FEVZİ USTA GÜZELYURT’TAN GÜNEY’E NEDEN KAÇTI?

Sami Özuslu

Fevzi Özesen, 1974’ten sonra ailesiyle birlikte Güzelyurt’a yerleşmiş. Dülgerlik (marangozluk) yapıyordu. Henüz güney-kuzey arasındaki geçişler başlamadan, 2002’de güneye dönmüş.
“Eskiden Omorfo’da işler iyiydi. Sonra bozuldu. Ben de bu tarafa geldim” diyor.
Önce tek başına gitmiş, Androlikou köyünde bir ev vermişler. Sonra eşi Kumru hanim ve oğlu Fırat da yanına gelmiş. Orada beraber oturuyorlar.
‘Eski köyü’ne dönmüş Fevzi Usta, lakin kendisine (ailesine) ait eve değil, boştaki bir eve oturmuş. 1974 öncesi 2’si Andolikou’da, biri de Kandu’da olmak üzere toplam üç evleri varmış.
“Neden kendi koçanlı evini istemedin?” diye soruyorum Fevzi Usta’ya…
“Rum göçmenleri yerleştirmişler.
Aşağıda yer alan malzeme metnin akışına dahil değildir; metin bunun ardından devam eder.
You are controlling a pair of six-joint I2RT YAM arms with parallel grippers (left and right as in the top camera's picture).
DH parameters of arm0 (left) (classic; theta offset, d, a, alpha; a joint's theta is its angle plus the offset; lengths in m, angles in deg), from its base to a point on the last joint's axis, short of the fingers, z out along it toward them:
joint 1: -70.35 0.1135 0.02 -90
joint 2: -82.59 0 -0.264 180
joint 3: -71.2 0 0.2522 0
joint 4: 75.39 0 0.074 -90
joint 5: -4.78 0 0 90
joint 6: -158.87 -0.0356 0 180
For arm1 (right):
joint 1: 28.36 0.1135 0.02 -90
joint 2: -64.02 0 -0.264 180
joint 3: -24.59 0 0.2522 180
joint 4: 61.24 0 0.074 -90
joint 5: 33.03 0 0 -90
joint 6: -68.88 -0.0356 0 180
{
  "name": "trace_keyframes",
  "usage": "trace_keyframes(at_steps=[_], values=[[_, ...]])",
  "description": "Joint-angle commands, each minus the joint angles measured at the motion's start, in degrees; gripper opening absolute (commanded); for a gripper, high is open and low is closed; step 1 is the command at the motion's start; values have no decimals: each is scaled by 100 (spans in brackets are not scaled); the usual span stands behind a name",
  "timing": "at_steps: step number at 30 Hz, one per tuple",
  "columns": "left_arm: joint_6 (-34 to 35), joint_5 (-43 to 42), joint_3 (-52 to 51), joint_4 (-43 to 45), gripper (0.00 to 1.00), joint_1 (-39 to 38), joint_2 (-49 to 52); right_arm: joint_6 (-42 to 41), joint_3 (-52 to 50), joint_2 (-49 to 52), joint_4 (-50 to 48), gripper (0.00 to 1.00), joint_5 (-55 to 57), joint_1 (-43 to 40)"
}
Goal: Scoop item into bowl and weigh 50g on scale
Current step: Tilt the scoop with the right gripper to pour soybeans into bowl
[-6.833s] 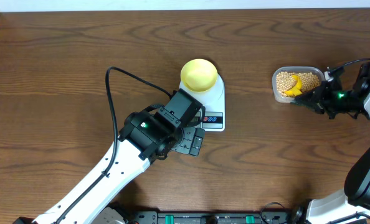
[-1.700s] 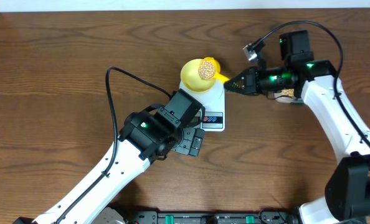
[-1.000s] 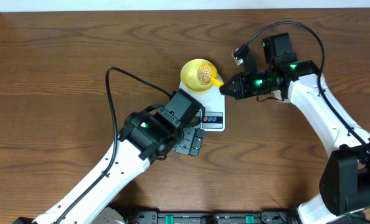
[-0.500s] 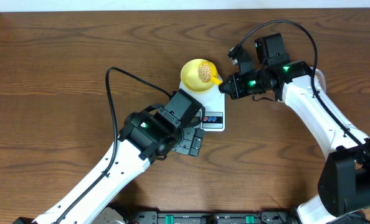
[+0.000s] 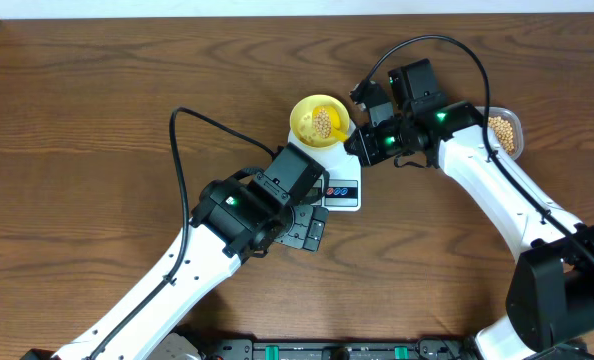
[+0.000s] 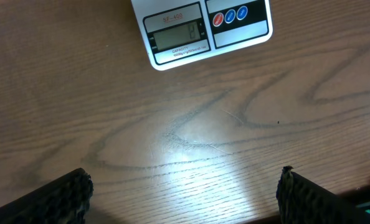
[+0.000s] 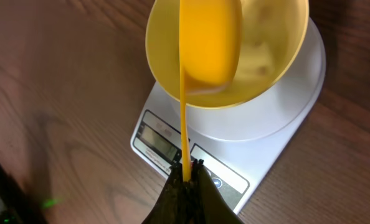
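A yellow bowl (image 5: 320, 122) stands on the white scale (image 5: 343, 176) and holds a small heap of beans (image 5: 321, 124). My right gripper (image 5: 361, 146) is shut on the thin handle of the yellow scoop (image 7: 210, 43), which is turned over inside the bowl (image 7: 278, 56). The right gripper (image 7: 186, 169) hangs over the scale's front panel (image 7: 166, 146). My left gripper (image 6: 185, 194) is open low over the bare table just in front of the scale's display (image 6: 175, 36), which shows a dark figure that is too small to read. One of its fingers (image 6: 60, 196) shows at the left.
A clear container of beans (image 5: 504, 131) sits at the right, partly behind the right arm. The left arm's black cable (image 5: 182, 150) loops over the table left of the scale. A cardboard edge stands at the far left.
The scoop was level over the bowl with its heap of beans; now it is turned over in the bowl and the beans lie in the bowl. The scale's display no longer reads 0.
My right gripper held the full scoop at the bean container. Then it held it in the air between container and bowl, then over the bowl. Now the beans are in the bowl. The left gripper stayed open in front of the scale throughout.
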Motion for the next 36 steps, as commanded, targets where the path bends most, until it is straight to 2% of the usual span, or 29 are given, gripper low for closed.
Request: trace_keyframes(at_steps=[1, 25, 36], values=[[-50, 72, 74, -15, 97, 15, 33, 190, 142, 24, -20, 1, 184, 33], [-52, 72, 74, -15, 97, 15, 33, 944, 435, 22, 26, 1, 1705, 555], [-52, 72, 74, -15, 97, 15, 33, 1246, 435, 22, 55, 1, 1963, 640]])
Onları rahatsız etmek istemedim” diyor.

*  *  *

Bir ‘Türk köyü’ olan Androliku’da Fevzi Usta da yine bir Kıbrıslı Türk’e ait eve girmiş. Hiç de iyi durumda değil ev… Hatta ilk başta daha kötüymüş, biraz ilave ve bakım yapmışlar.
Fevzi Usta Andolikou’da da dülgerlik yapıyor.
Elias’la e’çat kapı’ gittiğimiz evlerinde oğlu Fırat’ı buluyoruz avluda… Babasını arayıp “Misafirimiz var, işini bitirince gel” diyor.
Birazdan eşiyle beraber geliyor Fevzi usta… EDEK milletvekili Elias Myrianthous’u tanıyorlar hepsi… Onları kısa sohbet ettikten sonra sorular sormaya başlıyorum.
Az önce gittiğimiz köy muhtarı Özgül Hasan’ın aksine burada herkes Türkçe konuşuyor. Aynı zamanda Yunancayı da çok iyi öğrenmişler.
Fırat “İlk geldiğimde ‘ekmek’ demeyi bilmezdim” diyor. Ama öğrenmiş zamanla…
1983 doğumlu Fırat tesisatçılık yapıyor. Önce Girne’de çalışmış, askerlik sonrası iş bulamamış, babasının yanına gitmeye karar vermiş.
Dışarıda bir van araç var. Tesisat malzemeleri yüklü… Özellikle Baf’ta ve Poli’de iş çıktıkça gidip yapıyormuş. İşler orada da ‘eskisi gibi’ değilmiş. Ama “idare edip gidiyoruz” diyor.

*  *  *

Biz Fırat ile sohbet ederken Fevzi Usta Elias’a ateşli ateşli bir şeyler anlatıyor. Merak ediyorum, nedir mevzu diye…
“Bize haksızlık yapıldı. Koskoca boş köyde ekecek tarla vermediler” diye giriyor konuya Fevzi Usta…
Gitmedikleri makam, çalmadıkları kapı kalmamış. Ama olmadı, olmamış!
Üstelik Fevzi Usta köydeki ‘diğer bazı Türkler’ tarafından engellendiğine inanıyor.
“Onlar bütün tarlaları aldı, ekip biçiyor. Bize bir dönüm bile verdirmediler” diye dert yanıyor.
‘Peki bunları yazarsam bir dert açılır mı başlarına’ diye kaygı duyuyorum onlar adına…
“Yaz, hatta süsleyerek yaz. Burada da Türklerden çekiyorum ben” diyor.
Fevzi Usta Güzelyurt’tan güneye kaçmış ama ‘çilesi’ bitmemiş.
Ne diyeceğimi şaşırdım, kaldım.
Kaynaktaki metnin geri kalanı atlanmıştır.